Restate the full listing word for word and leave the pictures out.

-.-.-

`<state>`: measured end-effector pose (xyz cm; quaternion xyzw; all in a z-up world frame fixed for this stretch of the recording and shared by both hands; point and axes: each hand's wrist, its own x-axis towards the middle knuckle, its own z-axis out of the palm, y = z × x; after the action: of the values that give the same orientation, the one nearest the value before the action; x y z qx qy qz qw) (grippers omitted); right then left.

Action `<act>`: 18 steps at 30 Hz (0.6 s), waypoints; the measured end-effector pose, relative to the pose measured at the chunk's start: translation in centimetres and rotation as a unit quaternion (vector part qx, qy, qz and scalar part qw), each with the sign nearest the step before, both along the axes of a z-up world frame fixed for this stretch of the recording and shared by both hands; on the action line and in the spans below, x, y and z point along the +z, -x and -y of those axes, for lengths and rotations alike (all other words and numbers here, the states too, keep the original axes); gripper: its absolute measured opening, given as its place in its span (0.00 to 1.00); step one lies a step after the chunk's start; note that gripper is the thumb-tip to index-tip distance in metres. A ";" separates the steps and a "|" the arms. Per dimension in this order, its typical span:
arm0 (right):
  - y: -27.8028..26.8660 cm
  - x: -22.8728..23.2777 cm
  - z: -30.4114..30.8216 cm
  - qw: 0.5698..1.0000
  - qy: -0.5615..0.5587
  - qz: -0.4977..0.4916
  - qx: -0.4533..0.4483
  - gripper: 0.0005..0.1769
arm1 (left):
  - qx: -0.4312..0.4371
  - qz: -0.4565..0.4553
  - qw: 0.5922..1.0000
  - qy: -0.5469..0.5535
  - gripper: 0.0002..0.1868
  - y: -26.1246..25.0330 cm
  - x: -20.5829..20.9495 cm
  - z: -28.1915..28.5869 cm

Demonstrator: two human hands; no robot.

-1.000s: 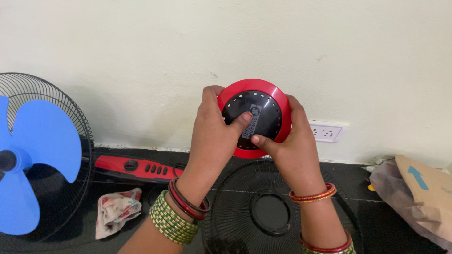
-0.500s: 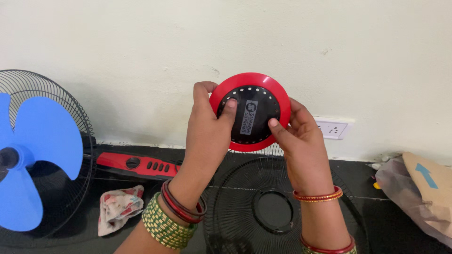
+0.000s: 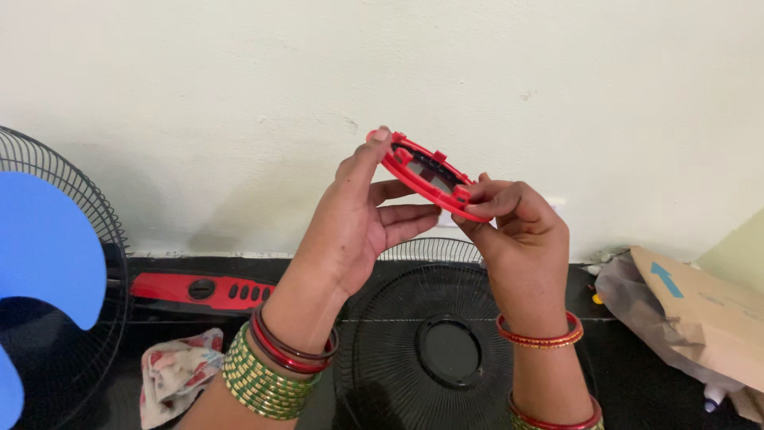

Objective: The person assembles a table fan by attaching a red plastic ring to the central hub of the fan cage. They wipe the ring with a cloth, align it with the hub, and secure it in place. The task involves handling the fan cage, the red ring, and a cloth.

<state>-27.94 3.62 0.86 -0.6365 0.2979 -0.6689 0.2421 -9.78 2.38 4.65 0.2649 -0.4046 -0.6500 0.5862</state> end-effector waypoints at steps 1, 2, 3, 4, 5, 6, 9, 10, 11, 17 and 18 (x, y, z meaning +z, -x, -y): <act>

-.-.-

** Task response **
`<state>`: measured end-effector pose (xyz cm; quaternion xyzw; all in a z-up world frame fixed for this stretch of the recording and shared by both hands; point and axes: each hand's wrist, its own x-axis towards the middle knuckle, its own z-axis out of the palm, y = z × x; after the action: of the values that give the same orientation, the one nearest the value before the action; x y z qx qy qz qw) (grippers omitted); right then left.

Action `<act>`: 18 steps at 30 Hz (0.6 s), waypoints; the measured end-effector pose, relative to the pose measured at the chunk's start: translation in centimetres and rotation as a unit quaternion (vector part qx, qy, qz and scalar part qw), each with the sign nearest the step before, both along the axes of a z-up world frame fixed for this stretch of the recording and shared by both hands; on the action line and in the spans below, x, y and z point along the +z, -x and -y of those axes, for lengths and rotations alike (all other words and numbers here, the states too, keep the original axes); gripper: its absolute measured opening, given as its place in its span (0.00 to 1.00); step one lies a step after the chunk's start; note that gripper is the thumb-tip to index-tip distance in metres. A ";" separates the steps and a "|" the arms. Per dimension in this order, its typical span:
arm0 (right):
  - y: -27.8028..26.8660 cm
  - x: -22.8728..23.2777 cm
  - z: -30.4114..30.8216 cm
  - qw: 0.5698..1.0000
  - qy: -0.5615..0.5587
  - qz: -0.4977..0.4916
  - qx: -0.4533..0.4483
  - gripper: 0.0005..0.1769
arm1 (left):
  - qx: -0.4312..0.4371
  - qz: -0.4565..0.4553
  - qw: 0.5922..1.0000
  - qy: -0.5469..0.5535
  - gripper: 0.0002..0.1868
  - y: -26.1246..25.0330 cm
  - x: -20.5829..20.9495 cm
  - z: -28.1915..28.5869 cm

Demonstrator: two human hands; no robot.

-1.000s: 
-0.500s: 
+0.000s: 

Objective: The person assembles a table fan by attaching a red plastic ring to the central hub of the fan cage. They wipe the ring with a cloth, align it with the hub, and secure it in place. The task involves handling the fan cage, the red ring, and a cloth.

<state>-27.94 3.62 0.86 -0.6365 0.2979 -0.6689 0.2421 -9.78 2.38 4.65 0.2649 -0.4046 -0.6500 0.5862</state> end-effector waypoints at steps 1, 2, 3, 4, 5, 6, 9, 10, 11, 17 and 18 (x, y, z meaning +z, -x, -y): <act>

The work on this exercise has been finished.